## ASSIGNED TASK
Copy the lines of the entries exactly, from the opening one to the one holding "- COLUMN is", and leave out everything after.
++++
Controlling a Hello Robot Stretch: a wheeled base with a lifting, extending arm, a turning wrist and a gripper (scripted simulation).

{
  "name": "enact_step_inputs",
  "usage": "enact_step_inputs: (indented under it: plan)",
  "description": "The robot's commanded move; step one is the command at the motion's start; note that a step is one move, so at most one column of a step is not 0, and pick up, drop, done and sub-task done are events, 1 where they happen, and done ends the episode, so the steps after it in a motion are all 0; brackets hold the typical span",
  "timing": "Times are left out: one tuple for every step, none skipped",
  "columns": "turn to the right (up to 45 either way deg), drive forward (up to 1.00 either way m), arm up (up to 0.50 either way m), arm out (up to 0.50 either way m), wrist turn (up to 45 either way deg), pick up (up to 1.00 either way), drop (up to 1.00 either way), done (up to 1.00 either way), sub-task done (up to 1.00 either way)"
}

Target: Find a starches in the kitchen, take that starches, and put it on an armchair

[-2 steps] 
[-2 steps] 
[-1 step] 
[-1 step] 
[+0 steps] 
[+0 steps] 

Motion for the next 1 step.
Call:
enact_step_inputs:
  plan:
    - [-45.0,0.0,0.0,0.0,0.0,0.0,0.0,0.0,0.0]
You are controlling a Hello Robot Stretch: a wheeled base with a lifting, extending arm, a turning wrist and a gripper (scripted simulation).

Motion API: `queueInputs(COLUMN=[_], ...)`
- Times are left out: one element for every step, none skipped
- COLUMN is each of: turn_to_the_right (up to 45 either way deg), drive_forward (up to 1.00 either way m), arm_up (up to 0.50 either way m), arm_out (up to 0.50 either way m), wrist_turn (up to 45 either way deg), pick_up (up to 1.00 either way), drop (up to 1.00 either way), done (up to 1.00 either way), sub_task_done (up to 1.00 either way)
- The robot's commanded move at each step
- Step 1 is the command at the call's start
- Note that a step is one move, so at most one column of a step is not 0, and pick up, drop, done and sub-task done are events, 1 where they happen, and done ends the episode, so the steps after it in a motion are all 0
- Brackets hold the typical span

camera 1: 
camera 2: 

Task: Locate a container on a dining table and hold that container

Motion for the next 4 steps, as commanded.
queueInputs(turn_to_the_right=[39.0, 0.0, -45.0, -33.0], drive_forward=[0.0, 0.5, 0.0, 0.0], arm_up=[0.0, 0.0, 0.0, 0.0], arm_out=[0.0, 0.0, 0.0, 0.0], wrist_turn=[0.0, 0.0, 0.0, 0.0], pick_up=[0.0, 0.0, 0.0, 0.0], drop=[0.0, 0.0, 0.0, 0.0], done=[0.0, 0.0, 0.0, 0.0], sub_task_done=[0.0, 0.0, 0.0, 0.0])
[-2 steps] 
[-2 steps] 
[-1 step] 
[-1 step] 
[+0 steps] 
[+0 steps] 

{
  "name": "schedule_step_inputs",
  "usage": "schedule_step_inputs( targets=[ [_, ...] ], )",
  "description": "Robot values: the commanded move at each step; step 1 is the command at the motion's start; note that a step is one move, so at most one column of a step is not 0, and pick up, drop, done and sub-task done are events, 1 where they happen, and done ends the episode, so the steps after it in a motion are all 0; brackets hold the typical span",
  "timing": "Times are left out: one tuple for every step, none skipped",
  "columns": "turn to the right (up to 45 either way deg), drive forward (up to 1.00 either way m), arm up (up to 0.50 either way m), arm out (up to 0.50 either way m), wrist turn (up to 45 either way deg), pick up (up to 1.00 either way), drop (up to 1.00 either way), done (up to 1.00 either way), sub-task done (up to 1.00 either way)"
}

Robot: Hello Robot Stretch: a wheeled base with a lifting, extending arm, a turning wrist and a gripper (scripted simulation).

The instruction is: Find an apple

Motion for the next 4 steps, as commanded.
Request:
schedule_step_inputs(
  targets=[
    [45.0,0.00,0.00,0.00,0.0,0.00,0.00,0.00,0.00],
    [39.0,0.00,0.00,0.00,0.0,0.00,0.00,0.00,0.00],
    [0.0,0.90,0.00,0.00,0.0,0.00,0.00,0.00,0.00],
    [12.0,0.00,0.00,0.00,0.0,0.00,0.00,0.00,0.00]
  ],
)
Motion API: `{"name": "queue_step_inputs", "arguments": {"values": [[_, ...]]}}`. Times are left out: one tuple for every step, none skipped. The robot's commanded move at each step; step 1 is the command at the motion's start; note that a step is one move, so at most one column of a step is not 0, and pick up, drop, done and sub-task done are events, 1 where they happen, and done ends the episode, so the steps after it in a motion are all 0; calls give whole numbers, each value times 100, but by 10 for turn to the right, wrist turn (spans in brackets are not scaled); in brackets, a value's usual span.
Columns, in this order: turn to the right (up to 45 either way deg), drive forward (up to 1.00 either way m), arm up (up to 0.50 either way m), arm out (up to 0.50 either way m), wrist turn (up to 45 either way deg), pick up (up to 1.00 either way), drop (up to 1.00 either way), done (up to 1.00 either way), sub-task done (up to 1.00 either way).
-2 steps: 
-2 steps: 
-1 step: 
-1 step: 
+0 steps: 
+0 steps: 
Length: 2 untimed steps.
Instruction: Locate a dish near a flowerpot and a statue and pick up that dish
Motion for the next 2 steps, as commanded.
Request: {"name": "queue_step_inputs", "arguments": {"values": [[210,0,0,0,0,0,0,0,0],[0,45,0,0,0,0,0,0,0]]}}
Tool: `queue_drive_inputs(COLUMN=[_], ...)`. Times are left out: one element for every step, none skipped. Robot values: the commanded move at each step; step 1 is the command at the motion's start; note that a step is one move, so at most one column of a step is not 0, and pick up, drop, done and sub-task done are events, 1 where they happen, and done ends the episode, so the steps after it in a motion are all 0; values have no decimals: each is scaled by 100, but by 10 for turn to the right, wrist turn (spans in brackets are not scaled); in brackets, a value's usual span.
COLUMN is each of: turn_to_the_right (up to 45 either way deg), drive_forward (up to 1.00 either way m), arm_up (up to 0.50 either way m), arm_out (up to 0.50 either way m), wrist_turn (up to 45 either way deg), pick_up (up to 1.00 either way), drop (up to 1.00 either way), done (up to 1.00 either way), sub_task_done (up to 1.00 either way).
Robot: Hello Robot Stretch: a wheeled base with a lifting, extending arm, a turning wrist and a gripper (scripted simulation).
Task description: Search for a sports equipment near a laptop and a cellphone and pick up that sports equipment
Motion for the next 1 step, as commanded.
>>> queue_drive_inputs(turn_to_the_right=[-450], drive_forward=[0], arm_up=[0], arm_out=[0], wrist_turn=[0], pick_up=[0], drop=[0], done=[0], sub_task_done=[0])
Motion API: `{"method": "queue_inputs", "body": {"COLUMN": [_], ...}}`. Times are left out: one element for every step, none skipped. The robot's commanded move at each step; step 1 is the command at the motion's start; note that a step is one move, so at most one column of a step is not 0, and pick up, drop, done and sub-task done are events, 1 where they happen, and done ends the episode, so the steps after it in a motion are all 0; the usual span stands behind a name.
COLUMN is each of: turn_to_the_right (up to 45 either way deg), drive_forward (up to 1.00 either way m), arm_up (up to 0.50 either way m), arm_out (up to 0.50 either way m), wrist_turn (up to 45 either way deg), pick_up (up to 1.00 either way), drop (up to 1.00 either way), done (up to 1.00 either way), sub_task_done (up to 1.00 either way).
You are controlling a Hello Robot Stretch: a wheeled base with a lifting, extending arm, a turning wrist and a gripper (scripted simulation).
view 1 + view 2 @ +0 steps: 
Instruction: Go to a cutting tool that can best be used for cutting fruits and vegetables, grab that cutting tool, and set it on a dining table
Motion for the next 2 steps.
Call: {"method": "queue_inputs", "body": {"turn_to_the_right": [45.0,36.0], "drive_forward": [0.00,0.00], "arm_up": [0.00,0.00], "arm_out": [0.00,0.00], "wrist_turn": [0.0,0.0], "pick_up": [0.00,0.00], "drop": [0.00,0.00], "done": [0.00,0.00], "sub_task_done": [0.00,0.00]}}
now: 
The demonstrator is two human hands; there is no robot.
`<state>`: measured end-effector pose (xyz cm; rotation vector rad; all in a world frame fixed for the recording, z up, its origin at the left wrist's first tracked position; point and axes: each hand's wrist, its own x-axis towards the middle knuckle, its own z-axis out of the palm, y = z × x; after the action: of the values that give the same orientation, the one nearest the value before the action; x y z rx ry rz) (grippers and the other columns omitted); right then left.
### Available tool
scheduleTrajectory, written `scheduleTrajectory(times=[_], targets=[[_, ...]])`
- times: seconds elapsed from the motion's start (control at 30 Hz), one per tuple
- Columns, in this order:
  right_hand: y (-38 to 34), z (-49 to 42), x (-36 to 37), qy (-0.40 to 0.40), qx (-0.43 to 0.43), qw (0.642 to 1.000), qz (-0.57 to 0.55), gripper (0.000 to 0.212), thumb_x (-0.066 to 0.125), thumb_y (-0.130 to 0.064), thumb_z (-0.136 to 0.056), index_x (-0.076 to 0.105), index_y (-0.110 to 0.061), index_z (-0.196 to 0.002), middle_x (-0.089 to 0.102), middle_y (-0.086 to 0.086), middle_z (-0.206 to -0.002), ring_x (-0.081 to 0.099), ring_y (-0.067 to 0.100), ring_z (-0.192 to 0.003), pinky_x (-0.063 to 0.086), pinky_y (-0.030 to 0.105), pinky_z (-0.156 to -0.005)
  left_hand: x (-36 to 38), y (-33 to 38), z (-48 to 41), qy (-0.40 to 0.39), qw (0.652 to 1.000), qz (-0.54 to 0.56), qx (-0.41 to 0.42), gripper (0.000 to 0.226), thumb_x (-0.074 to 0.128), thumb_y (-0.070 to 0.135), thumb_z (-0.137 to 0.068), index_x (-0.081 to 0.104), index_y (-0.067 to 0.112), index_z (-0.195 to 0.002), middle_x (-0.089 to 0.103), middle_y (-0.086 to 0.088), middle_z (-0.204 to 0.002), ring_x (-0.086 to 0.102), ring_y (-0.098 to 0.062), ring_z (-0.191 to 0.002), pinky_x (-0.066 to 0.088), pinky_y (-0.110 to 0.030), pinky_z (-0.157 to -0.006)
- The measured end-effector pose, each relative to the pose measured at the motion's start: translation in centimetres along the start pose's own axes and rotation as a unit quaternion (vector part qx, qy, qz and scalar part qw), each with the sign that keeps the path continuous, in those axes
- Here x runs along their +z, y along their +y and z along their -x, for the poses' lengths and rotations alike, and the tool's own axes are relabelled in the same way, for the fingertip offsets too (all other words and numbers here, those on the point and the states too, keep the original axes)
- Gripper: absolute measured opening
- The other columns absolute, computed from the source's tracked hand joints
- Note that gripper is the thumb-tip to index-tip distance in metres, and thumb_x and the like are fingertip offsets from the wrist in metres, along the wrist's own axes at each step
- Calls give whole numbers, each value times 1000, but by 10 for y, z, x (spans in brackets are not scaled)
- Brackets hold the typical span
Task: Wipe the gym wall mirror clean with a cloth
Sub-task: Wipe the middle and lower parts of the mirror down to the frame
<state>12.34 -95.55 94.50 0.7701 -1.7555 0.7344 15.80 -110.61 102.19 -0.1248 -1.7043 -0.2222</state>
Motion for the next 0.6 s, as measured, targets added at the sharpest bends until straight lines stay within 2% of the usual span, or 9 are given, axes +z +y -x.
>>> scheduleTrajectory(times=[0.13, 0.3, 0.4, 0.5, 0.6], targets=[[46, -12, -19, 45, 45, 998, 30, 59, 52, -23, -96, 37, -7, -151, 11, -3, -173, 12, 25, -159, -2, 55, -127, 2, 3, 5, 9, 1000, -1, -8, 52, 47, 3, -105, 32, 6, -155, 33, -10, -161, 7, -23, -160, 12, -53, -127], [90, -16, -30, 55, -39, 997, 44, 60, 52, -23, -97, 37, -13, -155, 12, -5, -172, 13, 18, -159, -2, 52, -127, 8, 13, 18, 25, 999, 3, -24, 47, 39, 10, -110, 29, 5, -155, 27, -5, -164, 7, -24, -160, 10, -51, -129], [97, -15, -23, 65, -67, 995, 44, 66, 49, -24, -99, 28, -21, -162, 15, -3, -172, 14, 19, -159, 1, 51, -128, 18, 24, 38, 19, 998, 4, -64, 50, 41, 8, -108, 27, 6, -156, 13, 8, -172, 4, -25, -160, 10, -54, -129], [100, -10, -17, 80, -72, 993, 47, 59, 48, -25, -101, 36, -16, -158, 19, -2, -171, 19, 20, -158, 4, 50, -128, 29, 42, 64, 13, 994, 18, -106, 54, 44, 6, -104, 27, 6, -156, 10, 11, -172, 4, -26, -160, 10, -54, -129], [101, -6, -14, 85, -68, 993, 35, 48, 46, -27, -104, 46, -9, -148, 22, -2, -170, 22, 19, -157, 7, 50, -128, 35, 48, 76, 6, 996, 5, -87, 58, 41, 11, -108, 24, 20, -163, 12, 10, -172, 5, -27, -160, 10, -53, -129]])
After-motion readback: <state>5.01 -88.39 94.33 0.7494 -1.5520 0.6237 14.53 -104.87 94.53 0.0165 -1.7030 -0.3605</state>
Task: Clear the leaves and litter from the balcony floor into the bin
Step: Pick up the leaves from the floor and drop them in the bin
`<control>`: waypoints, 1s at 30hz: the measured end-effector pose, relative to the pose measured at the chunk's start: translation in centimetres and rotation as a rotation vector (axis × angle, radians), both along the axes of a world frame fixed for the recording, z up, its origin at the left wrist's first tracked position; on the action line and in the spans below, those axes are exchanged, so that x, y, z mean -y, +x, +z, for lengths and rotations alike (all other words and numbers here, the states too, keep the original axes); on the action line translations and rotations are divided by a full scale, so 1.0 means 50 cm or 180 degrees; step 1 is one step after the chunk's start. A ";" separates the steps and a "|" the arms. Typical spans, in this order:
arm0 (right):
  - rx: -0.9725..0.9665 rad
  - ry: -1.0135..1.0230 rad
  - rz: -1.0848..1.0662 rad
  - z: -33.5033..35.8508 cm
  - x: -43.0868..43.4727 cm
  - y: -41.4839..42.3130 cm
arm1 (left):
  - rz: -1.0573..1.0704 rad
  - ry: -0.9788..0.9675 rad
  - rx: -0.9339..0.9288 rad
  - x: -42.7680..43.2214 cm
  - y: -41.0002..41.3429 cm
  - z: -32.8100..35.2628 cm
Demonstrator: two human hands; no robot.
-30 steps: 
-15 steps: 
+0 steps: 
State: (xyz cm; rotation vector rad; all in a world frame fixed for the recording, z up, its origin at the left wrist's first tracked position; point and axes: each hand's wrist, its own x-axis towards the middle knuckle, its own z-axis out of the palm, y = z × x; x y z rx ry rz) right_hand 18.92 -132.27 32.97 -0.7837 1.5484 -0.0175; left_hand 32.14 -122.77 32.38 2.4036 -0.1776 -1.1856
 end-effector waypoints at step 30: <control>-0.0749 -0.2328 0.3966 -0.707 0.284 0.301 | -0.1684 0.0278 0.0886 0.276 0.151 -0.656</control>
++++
## ANSWER BELOW
Controlling a Hello Robot Stretch: a wheeled base with a lifting, extending arm, a turning wrist and a gripper (scripted simulation).

{
  "name": "enact_step_inputs",
  "usage": "enact_step_inputs: (indented under it: plan)",
  "description": "The robot's commanded move; step one is the command at the motion's start; note that a step is one move, so at most one column of a step is not 0, and pick up, drop, done and sub-task done are events, 1 where they happen, and done ends the episode, so the steps after it in a motion are all 0; brackets hold the typical span",
  "timing": "Times are left out: one tuple for every step, none skipped",
  "columns": "turn to the right (up to 45 either way deg), drive forward (up to 1.00 either way m), arm up (up to 0.50 either way m), arm out (up to 0.50 either way m), wrist turn (up to 45 either way deg), pick up (up to 1.00 either way), drop (up to 1.00 either way), done (up to 1.00 either way), sub-task done (up to 1.00 either way)"
}

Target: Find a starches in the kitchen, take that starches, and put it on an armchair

[-2 steps] 
[-2 steps] 
[-1 step] 
[-1 step] 
[+0 steps] 
[+0 steps] 

Motion for the next 1 step.
Call:
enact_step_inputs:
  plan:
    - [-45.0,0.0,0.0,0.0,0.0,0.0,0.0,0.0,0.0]
You are controlling a Hello Robot Stretch: a wheeled base with a lifting, extending arm, a turning wrist and a gripper (scripted simulation).

Motion API: `queueInputs(COLUMN=[_], ...)`
- Times are left out: one element for every step, none skipped
- COLUMN is each of: turn_to_the_right (up to 45 either way deg), drive_forward (up to 1.00 either way m), arm_up (up to 0.50 either way m), arm_out (up to 0.50 either way m), wrist_turn (up to 45 either way deg), pick_up (up to 1.00 either way), drop (up to 1.00 either way), done (up to 1.00 either way), sub_task_done (up to 1.00 either way)

Nothing more is needed for this answer.